Hope you do your hair and face first lol


----------



## bigD29 (Jun 30, 2012)

I was gonna start a thread like this. Been looking for a beard trimmer as I like to have short stubble, I never wet shave. But also need something that will do body hair.

Anymore suggestions?


----------



## hotchy (Aug 20, 2009)

I used the babyliss i-stubble for my face, use clippers for my head as it takes too long with the i-stuvvle.


----------



## The Guvnor (May 17, 2010)

Had a babyliss i-stubble but after a while the battery does not hold a charge so not great.

Saw some recommendations for a wahl and went with one and tbh it is much better.
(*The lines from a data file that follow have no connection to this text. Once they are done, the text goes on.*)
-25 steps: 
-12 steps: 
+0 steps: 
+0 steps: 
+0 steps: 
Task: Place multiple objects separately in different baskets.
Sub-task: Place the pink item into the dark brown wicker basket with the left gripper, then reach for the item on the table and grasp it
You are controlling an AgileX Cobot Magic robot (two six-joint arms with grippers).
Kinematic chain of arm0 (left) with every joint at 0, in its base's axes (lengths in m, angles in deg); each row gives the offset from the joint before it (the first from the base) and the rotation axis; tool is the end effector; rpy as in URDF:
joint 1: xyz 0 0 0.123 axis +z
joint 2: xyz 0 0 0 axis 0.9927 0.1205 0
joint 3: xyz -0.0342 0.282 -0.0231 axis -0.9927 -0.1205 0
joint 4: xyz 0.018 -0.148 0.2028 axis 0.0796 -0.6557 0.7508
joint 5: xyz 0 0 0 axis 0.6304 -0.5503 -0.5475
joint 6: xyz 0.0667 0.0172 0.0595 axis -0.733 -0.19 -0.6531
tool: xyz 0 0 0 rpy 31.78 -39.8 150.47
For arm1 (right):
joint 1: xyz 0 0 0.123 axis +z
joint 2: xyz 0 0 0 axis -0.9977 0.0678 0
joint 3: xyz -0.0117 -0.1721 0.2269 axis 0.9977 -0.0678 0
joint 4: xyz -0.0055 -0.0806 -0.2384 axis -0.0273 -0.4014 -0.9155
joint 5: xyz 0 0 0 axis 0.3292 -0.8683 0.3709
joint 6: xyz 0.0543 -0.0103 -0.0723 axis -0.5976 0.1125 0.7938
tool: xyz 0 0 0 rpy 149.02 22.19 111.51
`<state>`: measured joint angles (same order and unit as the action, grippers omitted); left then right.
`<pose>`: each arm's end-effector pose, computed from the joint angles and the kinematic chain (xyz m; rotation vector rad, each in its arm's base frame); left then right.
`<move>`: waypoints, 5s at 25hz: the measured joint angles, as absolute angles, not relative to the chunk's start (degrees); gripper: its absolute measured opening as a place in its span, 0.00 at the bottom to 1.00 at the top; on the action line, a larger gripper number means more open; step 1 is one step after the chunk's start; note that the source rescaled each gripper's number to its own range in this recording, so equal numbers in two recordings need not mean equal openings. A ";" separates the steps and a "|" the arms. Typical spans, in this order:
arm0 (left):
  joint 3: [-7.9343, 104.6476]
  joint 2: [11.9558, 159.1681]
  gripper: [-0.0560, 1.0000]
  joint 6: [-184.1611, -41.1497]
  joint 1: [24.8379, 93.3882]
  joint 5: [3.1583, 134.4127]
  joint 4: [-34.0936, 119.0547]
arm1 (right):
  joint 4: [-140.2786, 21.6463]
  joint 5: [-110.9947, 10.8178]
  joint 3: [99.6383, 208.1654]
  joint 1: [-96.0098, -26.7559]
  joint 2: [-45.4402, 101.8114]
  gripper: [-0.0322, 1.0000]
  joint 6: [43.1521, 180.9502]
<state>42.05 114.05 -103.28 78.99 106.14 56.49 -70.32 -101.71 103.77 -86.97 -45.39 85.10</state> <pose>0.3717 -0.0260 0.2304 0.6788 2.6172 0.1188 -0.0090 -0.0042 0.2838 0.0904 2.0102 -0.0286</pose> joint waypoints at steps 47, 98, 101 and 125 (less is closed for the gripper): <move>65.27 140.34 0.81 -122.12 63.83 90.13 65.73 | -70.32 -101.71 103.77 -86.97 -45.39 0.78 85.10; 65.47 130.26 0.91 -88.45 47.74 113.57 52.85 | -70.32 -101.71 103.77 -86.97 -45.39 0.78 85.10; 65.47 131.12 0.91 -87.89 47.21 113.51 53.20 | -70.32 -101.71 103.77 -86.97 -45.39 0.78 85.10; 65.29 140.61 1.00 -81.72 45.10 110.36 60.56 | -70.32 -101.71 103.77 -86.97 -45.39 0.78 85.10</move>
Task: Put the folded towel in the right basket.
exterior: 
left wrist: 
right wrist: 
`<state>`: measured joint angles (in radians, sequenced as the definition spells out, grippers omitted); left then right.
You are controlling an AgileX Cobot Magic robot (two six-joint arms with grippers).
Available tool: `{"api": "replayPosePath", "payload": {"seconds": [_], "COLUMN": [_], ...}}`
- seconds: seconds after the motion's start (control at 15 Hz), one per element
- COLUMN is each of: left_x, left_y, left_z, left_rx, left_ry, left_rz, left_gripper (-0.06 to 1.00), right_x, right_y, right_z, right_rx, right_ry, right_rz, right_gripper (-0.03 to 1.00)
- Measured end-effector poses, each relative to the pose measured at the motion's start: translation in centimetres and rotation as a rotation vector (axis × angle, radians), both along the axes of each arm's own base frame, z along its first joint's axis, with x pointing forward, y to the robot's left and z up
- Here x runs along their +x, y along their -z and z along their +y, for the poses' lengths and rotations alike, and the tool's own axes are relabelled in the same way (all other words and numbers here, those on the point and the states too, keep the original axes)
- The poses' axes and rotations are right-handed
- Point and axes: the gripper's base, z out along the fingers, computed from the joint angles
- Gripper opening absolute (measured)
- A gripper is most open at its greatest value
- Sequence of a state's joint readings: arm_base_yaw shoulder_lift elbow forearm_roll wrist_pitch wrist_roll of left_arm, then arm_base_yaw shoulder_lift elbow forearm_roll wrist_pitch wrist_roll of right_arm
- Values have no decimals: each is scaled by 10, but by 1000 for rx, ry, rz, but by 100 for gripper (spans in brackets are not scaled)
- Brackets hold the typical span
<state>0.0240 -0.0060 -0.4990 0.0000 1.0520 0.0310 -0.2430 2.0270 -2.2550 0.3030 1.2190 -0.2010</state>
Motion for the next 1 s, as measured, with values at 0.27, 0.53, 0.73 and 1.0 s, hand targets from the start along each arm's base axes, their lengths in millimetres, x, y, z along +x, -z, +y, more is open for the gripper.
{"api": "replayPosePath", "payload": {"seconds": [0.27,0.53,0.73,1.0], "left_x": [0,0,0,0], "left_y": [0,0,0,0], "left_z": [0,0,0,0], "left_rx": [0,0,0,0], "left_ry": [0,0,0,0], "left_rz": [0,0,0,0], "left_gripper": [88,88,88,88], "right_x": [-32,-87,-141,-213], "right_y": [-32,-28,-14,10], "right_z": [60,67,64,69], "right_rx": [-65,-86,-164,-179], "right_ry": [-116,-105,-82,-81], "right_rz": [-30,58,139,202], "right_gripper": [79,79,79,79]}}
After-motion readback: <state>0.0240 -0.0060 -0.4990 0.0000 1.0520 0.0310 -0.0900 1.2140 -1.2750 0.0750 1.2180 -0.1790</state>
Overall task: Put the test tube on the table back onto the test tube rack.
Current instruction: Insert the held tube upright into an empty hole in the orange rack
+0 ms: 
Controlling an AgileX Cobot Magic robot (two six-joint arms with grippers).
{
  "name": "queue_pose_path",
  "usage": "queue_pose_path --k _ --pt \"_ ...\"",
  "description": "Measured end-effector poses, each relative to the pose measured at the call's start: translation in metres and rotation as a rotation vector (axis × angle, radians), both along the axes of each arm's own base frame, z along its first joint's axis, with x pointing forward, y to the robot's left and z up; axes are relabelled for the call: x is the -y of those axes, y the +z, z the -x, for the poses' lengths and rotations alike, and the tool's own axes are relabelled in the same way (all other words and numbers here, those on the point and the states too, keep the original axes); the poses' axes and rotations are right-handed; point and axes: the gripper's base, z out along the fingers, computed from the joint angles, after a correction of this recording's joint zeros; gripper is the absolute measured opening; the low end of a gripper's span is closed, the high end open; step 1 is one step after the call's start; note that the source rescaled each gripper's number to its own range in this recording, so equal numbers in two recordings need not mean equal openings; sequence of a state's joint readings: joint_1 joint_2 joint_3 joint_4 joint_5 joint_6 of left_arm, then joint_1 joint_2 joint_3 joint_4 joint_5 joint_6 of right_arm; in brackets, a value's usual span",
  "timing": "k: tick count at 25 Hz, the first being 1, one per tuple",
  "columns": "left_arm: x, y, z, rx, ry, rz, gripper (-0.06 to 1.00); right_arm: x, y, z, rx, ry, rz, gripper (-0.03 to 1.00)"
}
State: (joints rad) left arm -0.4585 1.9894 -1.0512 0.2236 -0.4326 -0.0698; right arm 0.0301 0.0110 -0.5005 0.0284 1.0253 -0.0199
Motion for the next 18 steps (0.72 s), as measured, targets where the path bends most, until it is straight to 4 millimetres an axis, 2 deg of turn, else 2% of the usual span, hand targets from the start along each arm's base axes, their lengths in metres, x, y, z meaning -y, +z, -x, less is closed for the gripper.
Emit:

As for a razor downstairs - I definitely don't have the minerals for that! Something about a sharp blade running over the boys does not excite me!


----------



## hotchy (Aug 20, 2009)

Aye my battery ain't to great so he stays plugged in during my shave


----------



## Sharpy76 (May 11, 2012)

My missus is a hair dresser and i use her Wahl Ion Pro Mini Clippers, bloody expensive but they are the absolute dogs danglies. Never get any of those nasty nicks you get with cheaper trimmers and it get's super close without a guard on.

If i didn't have access to those through my wife i would still buy a set out of my own pocket because i know how good they are.

Can't beat Wahl imo.


----------



## bigD29 (Jun 30, 2012)

Nice one sharpy will get myself some of those bad boys


----------



## moreplates (Aug 27, 2012)

gillete mach 3 with sensor is the best to shave your head.. about shaving the chest or balls.. i dont have enough info. use the same blade. it wont hurt


----------